The second thing to ask for when negotiating a job offer is a table of organization. Like the job description, if you are able to review this during your interview, do so. That will give you the opportunity to ask clarifying (not negotiating) questions during the interview.
A table of organization is a sheet of paper with boxes and lines on it that tells you who reports to who. It shows the official hierarchy of the organization. Your position should be on the table; there should also be a line from your position that leads up to your direct supervisor. It should also indicate who reports to you. Many organizations will not share this information with you before you are hired unless you ask for it. Some organizations don’t share this information with you even after you are hired.
If you have Machiavellian ambition, the table of organization also provides a roadmap as to how you can get to the top.
But even if you are not a fan of Machiavelli, the table of organization gives you useful information. Say you want clinical consultation related to the practice of medicine. Your supervisor, however, has the letters “MBA”, “LICSW”, or “JD” after their names. You thus can expect limited assistance from them. Maybe your supervisor is a physician, but is in a different specialty. Clinical consultation may not be useful there, either. Find out before you start a job who will provide clinical supervision for you.[1. If you don’t have an official clinical supervisor, make a point of finding out where you can get help for clinical matters because we all need it sometimes.]

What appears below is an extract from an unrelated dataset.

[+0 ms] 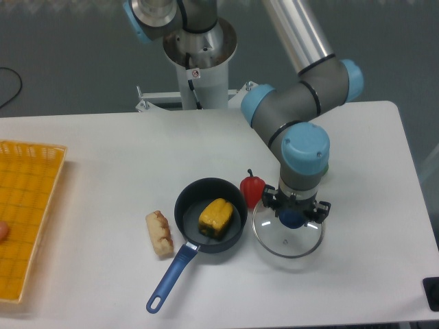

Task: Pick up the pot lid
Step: 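Lift the glass lid up off the table by its knob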

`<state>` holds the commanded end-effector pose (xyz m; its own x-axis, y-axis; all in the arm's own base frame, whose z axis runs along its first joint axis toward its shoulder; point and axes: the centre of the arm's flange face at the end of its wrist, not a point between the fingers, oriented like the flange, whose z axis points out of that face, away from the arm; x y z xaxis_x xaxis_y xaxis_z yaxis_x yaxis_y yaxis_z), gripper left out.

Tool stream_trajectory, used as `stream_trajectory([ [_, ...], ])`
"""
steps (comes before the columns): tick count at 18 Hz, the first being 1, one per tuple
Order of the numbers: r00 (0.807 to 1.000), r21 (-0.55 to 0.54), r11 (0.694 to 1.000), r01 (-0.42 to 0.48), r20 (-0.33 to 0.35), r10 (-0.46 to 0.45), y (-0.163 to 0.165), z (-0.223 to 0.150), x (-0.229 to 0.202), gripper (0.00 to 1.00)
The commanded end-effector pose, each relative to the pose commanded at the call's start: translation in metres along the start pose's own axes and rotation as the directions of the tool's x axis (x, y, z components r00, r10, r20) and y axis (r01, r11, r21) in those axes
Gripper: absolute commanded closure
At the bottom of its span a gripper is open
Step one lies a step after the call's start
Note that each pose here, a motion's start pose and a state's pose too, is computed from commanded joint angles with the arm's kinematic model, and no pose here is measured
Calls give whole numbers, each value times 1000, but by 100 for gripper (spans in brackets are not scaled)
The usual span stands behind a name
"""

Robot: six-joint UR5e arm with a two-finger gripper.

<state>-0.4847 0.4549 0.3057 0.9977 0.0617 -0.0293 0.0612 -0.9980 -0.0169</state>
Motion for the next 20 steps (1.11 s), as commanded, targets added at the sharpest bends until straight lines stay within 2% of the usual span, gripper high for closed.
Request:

If you have questions or concerns about issues related to the system of care, it’s useful to know if your supervisor can help. It’s also useful to find out who your supervisor reports to (and so on up the chain) because that will affect what information you have access to, how you are treated, etc. For example, as a staff physician, the table of organization might show that you eventually report to the Chief Medical Officer, who might then report to the Chief Executive Officer. However, it is also not unheard of for staff physicians to report to a medical director, who then reports to a director of clinical services (who may not be a physician), who then reports to a deputy director, and then an executive director. If the director of clinical services doesn’t like doctors, or the medical director doesn’t advocate for the medical staff, then your requests might not get the attention they deserve.
You might also find yourself reporting to more than one person. Depending on who they are, that could be fine… or you might feel like a kid with bickering parents.
The table of organization will also tell you who you supervise (if anyone at all). Maybe you don’t want the responsibility of having subordinates. Maybe you do. Maybe you want that possibility in the future, but not now. And maybe the table shows people reporting to you that you are not qualified to supervise. For example, you might have a cadre of nurses reporting to you. There is overlap in the knowledge that physicians and nurses use in their work, but most physicians do not have the skills or expertise to provide satisfactory clinical supervision to nurses.[2. Just because you have the letters “MD” after your name does not mean that you are qualified to supervise everyone, just as someone with the letters “MHA” after their name doesn’t mean that they are qualified to supervise you.]
Do also note that the table of organization you receive from your employer is the “formal” table of organization. There exists in every organization an “informal” table of organization. You usually learn about the “informal” table through word of mouth. Maybe people are supposed to report to a specific individual, but they actually talk to someone else on the other side of the table for help and information. That’s not information you might get during the interview process, but if you have inside connections or opportunities to talk with current employees, you can ask.
For example, maybe the official supervisor doesn’t actually provide useful supervision and you’re better off talking to another staff physician. Or maybe the medical director isn’t assertive, so if people want the Vice President of Clinical Affairs to know something, they cultivate some sort of relationship with that VP or someone along that chain.
This sounds like “politics”. Where there are people, there are often politics. You, however, want to be prepared: When problems come up—and they will—you want to know who you can and should talk to.